> _What is expected_
A verbatim copy of the data below is the required output.

═════ Data

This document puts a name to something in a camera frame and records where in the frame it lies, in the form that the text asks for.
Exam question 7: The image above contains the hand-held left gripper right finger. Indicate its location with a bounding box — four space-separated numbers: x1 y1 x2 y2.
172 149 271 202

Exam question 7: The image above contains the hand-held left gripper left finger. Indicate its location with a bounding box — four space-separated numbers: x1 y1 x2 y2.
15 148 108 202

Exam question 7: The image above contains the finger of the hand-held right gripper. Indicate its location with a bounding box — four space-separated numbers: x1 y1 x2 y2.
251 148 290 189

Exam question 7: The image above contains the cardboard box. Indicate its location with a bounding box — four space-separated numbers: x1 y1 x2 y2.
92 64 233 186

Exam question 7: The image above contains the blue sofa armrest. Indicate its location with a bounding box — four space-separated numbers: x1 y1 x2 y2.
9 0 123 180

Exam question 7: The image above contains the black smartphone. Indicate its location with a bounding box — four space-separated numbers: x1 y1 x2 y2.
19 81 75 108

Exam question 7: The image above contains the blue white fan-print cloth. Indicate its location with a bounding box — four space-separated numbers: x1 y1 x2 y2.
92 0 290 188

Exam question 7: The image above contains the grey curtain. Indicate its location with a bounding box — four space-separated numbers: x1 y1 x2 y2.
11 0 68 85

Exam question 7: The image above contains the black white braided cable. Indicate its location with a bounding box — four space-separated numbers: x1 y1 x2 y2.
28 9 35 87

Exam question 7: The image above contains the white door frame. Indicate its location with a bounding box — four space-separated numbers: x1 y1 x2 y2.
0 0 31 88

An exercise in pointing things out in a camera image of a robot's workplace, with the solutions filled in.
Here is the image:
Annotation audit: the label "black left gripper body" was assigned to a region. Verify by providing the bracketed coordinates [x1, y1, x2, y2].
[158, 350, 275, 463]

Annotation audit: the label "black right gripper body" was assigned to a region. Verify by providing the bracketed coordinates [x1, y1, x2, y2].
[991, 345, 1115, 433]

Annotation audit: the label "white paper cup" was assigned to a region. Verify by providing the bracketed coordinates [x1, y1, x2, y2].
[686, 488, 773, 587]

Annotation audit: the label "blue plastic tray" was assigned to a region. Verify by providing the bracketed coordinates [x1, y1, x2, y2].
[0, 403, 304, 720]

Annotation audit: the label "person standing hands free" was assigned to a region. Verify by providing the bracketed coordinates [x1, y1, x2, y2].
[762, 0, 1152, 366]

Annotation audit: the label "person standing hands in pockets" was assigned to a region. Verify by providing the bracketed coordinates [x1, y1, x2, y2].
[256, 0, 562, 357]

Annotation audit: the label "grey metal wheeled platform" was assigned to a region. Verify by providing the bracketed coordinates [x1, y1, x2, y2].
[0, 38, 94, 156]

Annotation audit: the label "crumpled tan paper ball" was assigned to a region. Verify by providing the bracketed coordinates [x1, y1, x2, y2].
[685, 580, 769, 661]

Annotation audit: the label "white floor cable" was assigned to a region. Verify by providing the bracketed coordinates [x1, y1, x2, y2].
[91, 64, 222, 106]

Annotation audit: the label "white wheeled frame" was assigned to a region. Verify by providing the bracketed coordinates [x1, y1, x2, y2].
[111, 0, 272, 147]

══════════

> _Your response_
This document puts a name to something in a camera frame and records where in the frame it lies, in the form that the text asks for.
Exam question 7: The image above contains the hand-held left gripper right finger. Indicate its location with a bounding box — four space-separated numbers: x1 y1 x2 y2.
172 149 271 202

Exam question 7: The image above contains the hand-held left gripper left finger. Indicate its location with a bounding box — four space-separated numbers: x1 y1 x2 y2.
15 148 108 202

Exam question 7: The image above contains the finger of the hand-held right gripper. Indicate its location with a bounding box — four space-separated numbers: x1 y1 x2 y2.
251 148 290 189

Exam question 7: The image above contains the cardboard box. Indicate its location with a bounding box — four space-separated numbers: x1 y1 x2 y2.
92 64 233 186

Exam question 7: The image above contains the blue sofa armrest. Indicate its location with a bounding box — four space-separated numbers: x1 y1 x2 y2.
9 0 123 180

Exam question 7: The image above contains the black smartphone. Indicate its location with a bounding box — four space-separated numbers: x1 y1 x2 y2.
19 81 75 108

Exam question 7: The image above contains the blue white fan-print cloth. Indicate its location with a bounding box — four space-separated numbers: x1 y1 x2 y2.
92 0 290 188

Exam question 7: The image above contains the grey curtain. Indicate its location with a bounding box — four space-separated numbers: x1 y1 x2 y2.
11 0 68 85

Exam question 7: The image above contains the black white braided cable. Indicate its location with a bounding box — four space-separated numbers: x1 y1 x2 y2.
28 9 35 87

Exam question 7: The image above contains the white door frame. Indicate its location with a bounding box — four space-separated numbers: x1 y1 x2 y2.
0 0 31 88

An exercise in pointing things out in a camera image of a robot's workplace, with the solutions filled in.
Here is the image:
Annotation audit: the label "black left gripper body" was assigned to a region. Verify by providing the bracketed coordinates [x1, y1, x2, y2].
[158, 350, 275, 463]

Annotation audit: the label "black right gripper body" was assigned to a region. Verify by providing the bracketed coordinates [x1, y1, x2, y2].
[991, 345, 1115, 433]

Annotation audit: the label "white paper cup" was assigned to a region. Verify by providing the bracketed coordinates [x1, y1, x2, y2].
[686, 488, 773, 587]

Annotation audit: the label "blue plastic tray" was assigned to a region. Verify by providing the bracketed coordinates [x1, y1, x2, y2].
[0, 403, 304, 720]

Annotation audit: the label "person standing hands free" was assigned to a region. Verify by providing the bracketed coordinates [x1, y1, x2, y2].
[762, 0, 1152, 366]

Annotation audit: the label "person standing hands in pockets" was assigned to a region. Verify by providing the bracketed coordinates [x1, y1, x2, y2].
[256, 0, 562, 357]

Annotation audit: the label "grey metal wheeled platform" was assigned to a region. Verify by providing the bracketed coordinates [x1, y1, x2, y2].
[0, 38, 94, 156]

Annotation audit: the label "crumpled tan paper ball" was assigned to a region. Verify by providing the bracketed coordinates [x1, y1, x2, y2].
[685, 580, 769, 661]

Annotation audit: the label "white floor cable" was assigned to a region. Verify by providing the bracketed coordinates [x1, y1, x2, y2].
[91, 64, 222, 106]

Annotation audit: the label "white wheeled frame" was assigned to a region. Verify by providing the bracketed coordinates [x1, y1, x2, y2].
[111, 0, 272, 147]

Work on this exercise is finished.